Hi all,
I'm currently learning Java right now through a class and my instructor has asked me to try writing a word-count program using a Map interface. It should run through command line and has to identify the number of words, the number of distinct words, and the distinct words that were used.
This is what I have right now:
import java.util.*;
public class WordCount {
public static void main(String[] args) {
// Defining total word count variable
int totalCount = 0;
// Setting up linked hash map so output will display words in order of appearance
Map<String, Integer> textInput = new LinkedHashMap<String, Integer>();
// Determining the number of distinct words and their frequencies of occurrence
for (String a : args) {
Integer freq = textInput.get(a);
textInput.put(a, (freq == null) ? 1 : freq + 1);
}
// Determining the word count using the occurrence frequencies
for (int Values : textInput.values())
if (Values >=2) {
totalCount += Values;
}
else {
++totalCount;
}
// Determining correct grammar and printing word count results
// If there's only one word
if (totalCount == 1) {
System.out.println("The total word count is " + totalCount + " word.");
System.out.println("The word is " +textInput.keySet());
}
// If there's no words
else if (totalCount == 0) {
System.out.println("There are no words.");
// If there's more than one word
} else {
System.out.println("The total word count is " + totalCount + " words.");
System.out.println("There are "+ textInput.size() + " different words.");
System.out.println("The words are: " +textInput.keySet());
}
}
}
So far, I have got it to work very well except for one small hitch - it's case sensitive in that it will identify words spelled with different-case letters, such as "There" and "there", as separate words.

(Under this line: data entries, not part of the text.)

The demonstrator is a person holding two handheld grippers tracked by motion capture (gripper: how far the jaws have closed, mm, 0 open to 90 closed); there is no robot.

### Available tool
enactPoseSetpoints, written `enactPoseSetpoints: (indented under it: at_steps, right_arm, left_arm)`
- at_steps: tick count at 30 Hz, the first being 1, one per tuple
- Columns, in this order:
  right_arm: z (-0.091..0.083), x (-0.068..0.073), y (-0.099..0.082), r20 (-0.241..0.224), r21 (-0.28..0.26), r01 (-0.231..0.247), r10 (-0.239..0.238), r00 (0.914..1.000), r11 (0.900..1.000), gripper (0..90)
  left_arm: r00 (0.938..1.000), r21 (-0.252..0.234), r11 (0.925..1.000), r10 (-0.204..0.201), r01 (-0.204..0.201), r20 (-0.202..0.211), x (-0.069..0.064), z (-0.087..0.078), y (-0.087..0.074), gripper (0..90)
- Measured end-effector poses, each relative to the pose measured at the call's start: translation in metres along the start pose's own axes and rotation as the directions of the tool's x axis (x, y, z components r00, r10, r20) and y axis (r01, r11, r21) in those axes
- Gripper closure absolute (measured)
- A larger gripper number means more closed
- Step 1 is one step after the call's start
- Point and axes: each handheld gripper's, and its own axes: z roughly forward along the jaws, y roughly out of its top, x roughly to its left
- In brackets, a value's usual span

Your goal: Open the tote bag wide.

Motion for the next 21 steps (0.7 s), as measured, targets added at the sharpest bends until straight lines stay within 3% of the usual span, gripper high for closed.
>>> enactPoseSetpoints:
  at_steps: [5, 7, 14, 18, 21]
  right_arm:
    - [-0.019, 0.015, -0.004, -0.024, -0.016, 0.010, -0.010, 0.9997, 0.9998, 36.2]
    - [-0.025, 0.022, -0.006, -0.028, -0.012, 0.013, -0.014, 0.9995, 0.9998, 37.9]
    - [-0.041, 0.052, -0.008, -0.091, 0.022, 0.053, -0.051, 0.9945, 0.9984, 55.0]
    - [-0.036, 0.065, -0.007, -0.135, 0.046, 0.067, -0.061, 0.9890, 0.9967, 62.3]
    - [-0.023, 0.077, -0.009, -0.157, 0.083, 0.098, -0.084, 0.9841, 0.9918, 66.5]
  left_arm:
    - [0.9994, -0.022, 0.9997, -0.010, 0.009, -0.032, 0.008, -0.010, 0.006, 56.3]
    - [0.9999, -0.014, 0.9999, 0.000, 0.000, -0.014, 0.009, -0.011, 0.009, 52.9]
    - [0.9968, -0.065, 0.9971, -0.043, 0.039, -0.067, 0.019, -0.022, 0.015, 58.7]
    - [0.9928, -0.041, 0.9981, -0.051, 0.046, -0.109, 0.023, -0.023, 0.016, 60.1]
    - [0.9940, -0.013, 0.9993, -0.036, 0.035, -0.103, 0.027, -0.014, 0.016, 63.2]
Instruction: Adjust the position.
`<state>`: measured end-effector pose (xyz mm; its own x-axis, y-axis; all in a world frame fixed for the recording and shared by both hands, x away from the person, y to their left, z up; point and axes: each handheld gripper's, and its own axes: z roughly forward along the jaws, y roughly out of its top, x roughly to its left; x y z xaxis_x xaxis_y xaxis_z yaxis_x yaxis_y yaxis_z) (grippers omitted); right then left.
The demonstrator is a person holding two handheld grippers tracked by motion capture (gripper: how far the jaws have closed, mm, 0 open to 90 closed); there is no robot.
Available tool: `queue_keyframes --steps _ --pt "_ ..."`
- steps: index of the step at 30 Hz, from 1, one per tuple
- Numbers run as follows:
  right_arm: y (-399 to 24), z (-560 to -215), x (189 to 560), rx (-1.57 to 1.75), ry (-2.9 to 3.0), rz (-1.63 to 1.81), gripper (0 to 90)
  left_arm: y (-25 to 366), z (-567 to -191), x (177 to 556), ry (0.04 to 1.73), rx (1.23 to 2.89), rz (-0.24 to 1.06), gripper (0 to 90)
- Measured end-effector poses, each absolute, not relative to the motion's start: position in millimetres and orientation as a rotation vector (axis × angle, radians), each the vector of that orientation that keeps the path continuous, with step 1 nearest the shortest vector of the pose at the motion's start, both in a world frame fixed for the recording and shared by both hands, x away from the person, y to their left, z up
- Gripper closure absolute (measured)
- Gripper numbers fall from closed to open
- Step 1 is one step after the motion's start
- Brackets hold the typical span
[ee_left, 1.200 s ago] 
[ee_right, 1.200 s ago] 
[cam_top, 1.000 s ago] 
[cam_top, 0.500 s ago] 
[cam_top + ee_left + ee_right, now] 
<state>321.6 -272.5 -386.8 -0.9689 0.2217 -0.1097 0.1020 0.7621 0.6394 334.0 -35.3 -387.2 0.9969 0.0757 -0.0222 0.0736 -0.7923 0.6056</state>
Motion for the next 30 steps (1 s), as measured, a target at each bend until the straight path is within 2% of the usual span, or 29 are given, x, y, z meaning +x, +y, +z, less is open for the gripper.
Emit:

Output using "This is a test sentence that this word count program needs to process" ("This" and "this" are the words to watch here):
The total word count is 13 words.
There are 13 different words.
The words are: [This, is, a, test, sentence, that, this, word, count, program, needs, to, process.]
Output using "This is a test sentence that This word count program needs to process" (the two "This" are spelled both with capital Ts here):
The total word count is 13 words.
There are 12 different words.
The words are: [This, is, a, test, sentence, that, word, count, program, needs, to, process.]
How can I make the program non-case-sensitive?
Thanks in advance!